Deutsche Luftwaffe fliegt jetzt ohne Piloten

Masar-i-Sharif/Bonn Das erste unbemannte Flugzeug der deutschen Luftwaffe hat seine Bewährungsprobe bestanden: Mehr als 4000 Flugstunden haben die insgesamt drei "Heron 1" in Afghanistan absolviert. Die deutschen Soldaten wollen inzwischen auf die "fliegenden Augen" nicht mehr verzichten.

Jahrelang ziehen sich manche Beschaffungsvorhaben für die Bundeswehr hin. Es geht auch anders: "Nur knapp fünf Monate nach Abschluss des Leasingvertrages war die Aufklärungsdrohne bereits im Einsatzgebiet", berichtete Jürgen Michel von Rheinmetall Defence bei der Vorstellung des deutsch-israelischen Projekts in Bonn. Prompt hatte es beim ersten Probeflug vor einem Jahr eine schwere Panne gegeben: Die Verbindung zur "Heron" (Englisch für Reiher) riss unmittelbar nach der Landung in Masar-i-Sharif ab; die Drohne rollte in ein Transall-Transportflugzeug. Binnen vier Wochen beschaffte Rheinmetall über seinen Partner Israel Aerospace Industries (IAI) ein Ersatzflugzeug, seitdem läuft der Betrieb reibungslos.

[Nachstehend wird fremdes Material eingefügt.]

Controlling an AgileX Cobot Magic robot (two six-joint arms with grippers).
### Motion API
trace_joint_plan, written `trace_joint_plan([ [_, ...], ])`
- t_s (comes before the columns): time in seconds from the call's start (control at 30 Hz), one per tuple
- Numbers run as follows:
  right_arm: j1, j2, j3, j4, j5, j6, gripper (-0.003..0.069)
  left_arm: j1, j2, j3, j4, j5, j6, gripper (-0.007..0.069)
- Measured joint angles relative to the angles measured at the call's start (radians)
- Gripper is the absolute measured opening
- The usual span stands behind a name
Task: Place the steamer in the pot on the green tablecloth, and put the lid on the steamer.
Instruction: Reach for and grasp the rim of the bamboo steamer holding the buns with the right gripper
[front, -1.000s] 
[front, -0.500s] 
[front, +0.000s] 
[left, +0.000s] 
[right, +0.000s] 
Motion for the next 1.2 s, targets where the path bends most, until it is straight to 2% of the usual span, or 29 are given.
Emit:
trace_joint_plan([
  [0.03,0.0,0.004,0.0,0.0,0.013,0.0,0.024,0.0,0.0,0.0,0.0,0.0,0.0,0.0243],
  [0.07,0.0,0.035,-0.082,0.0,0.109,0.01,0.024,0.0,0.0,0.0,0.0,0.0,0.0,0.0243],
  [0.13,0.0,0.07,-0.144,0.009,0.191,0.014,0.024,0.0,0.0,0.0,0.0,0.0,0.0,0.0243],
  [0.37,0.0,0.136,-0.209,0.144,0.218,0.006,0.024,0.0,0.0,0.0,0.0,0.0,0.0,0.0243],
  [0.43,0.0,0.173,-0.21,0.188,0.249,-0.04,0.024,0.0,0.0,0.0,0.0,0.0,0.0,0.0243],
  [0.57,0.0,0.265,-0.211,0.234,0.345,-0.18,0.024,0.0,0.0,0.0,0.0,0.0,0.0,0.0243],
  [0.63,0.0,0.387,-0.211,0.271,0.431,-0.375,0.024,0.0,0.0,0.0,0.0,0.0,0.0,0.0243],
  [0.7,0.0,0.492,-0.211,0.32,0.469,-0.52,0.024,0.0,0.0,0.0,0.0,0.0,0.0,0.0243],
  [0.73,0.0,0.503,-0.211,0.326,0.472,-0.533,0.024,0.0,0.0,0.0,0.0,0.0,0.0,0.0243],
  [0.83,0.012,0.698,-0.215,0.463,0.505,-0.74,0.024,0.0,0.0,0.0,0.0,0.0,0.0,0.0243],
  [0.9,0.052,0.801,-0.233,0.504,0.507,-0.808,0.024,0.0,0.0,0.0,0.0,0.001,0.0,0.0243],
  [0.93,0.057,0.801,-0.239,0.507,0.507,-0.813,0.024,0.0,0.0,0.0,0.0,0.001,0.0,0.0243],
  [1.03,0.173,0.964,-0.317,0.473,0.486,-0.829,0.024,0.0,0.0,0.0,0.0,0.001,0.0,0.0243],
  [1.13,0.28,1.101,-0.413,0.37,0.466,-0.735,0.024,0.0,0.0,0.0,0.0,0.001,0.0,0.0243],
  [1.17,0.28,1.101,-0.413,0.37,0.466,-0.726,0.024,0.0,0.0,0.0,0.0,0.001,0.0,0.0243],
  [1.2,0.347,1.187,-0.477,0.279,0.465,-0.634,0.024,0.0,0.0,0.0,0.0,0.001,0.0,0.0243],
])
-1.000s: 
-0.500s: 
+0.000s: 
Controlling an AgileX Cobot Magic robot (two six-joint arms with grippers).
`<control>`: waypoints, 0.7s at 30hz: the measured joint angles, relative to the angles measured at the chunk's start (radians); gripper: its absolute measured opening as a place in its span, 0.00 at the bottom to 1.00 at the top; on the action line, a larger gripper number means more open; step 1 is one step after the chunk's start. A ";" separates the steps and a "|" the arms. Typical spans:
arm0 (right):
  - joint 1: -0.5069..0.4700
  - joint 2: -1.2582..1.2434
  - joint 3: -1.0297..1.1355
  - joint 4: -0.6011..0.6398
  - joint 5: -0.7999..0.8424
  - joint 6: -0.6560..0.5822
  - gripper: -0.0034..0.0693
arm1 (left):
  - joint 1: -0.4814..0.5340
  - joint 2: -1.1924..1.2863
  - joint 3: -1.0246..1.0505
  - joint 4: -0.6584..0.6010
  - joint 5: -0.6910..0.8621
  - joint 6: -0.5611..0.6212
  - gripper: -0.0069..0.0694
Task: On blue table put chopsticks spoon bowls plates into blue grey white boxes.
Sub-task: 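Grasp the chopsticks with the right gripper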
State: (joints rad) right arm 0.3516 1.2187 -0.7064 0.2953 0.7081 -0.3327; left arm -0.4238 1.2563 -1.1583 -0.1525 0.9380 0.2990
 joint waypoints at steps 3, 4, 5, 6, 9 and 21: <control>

"Es fehlen typische Eindrücke wie Fluglage oder Vibration", sagt der Koblenzer Dirk Farsch, der die Heron vom Boden aus steuert. "Aber dafür kann ich zum Beispiel mit der Infrarot-Kamera durch die Wolken schauen oder mal eben einen Techniker rufen, wenn es größere Probleme gibt." Farsch ist ausgebildeter Berufspilot und fliegt normalerweise Learjet-Ambulanzflugzeuge. Er teilt sich die Aufgabe in Afghanistan mit drei weiteren Rheinmetall-Mitarbeitern. Die früheren Phantom-Piloten der Luftwaffe seien zunächst frustriert gewesen über ihren glanzlosen Computer-Arbeitsplatz in einem Container. Doch das habe sich schnell geändert, nachdem sie mehrfach die Soldaten am Boden vor angreifenden Taliban oder versteckten Sprengfallen warnen konnten. "Wir hören oft: Vielen Dank, dass ihr da wart. Das ist schon ein enormer Zuwachs an Sicherheit", sagt Farsch. "Die Heron kann 27 Stunden in der Luft bleiben und ist in einer Höhe von 9000 Metern vom Boden aus weder zu sehen noch zu hören."

Vor allem die Langzeitbeobachtung durch Tag- und Nachtkameras sei wichtig: "Damit können wir präzise feststellen, ob jemand ein Loch gräbt, um sein Feld zu bewässern oder um eine Sprengladung zu platzieren." Die "Heron"-Bediener können allerdings bei weitem nicht alle Aufträge erfüllen, die die Truppe gern vergeben würde: Der Verantwortungsbereich der Bundeswehr in Nord-Afghanistan ist halb so groß wie Deutschland. Zusätzliche Systeme (die drei "Herons" kosten zusammen für drei Jahre knapp 110 Millionen Euro) sind aber angeblich nicht zu finanzieren.

Die unbewaffnete "Heron 1", die etwa so groß wie ist wie ein viersitziges Sportflugzeug, wird von der Bundeswehr nur als Übergangslösung angesehen. IAI-Direktor Smuel Falik hofft, dass sie sich für das Nachfolgemodell, die deutlich größere und leistungsfähigere "Heron TP", entscheidet. "In nur zwei Wochen können wir die Piloten umschulen, das spart viel Geld." Es gibt jedoch Konkurrenz: die ebenfalls bewährte US-Drohne "Predator".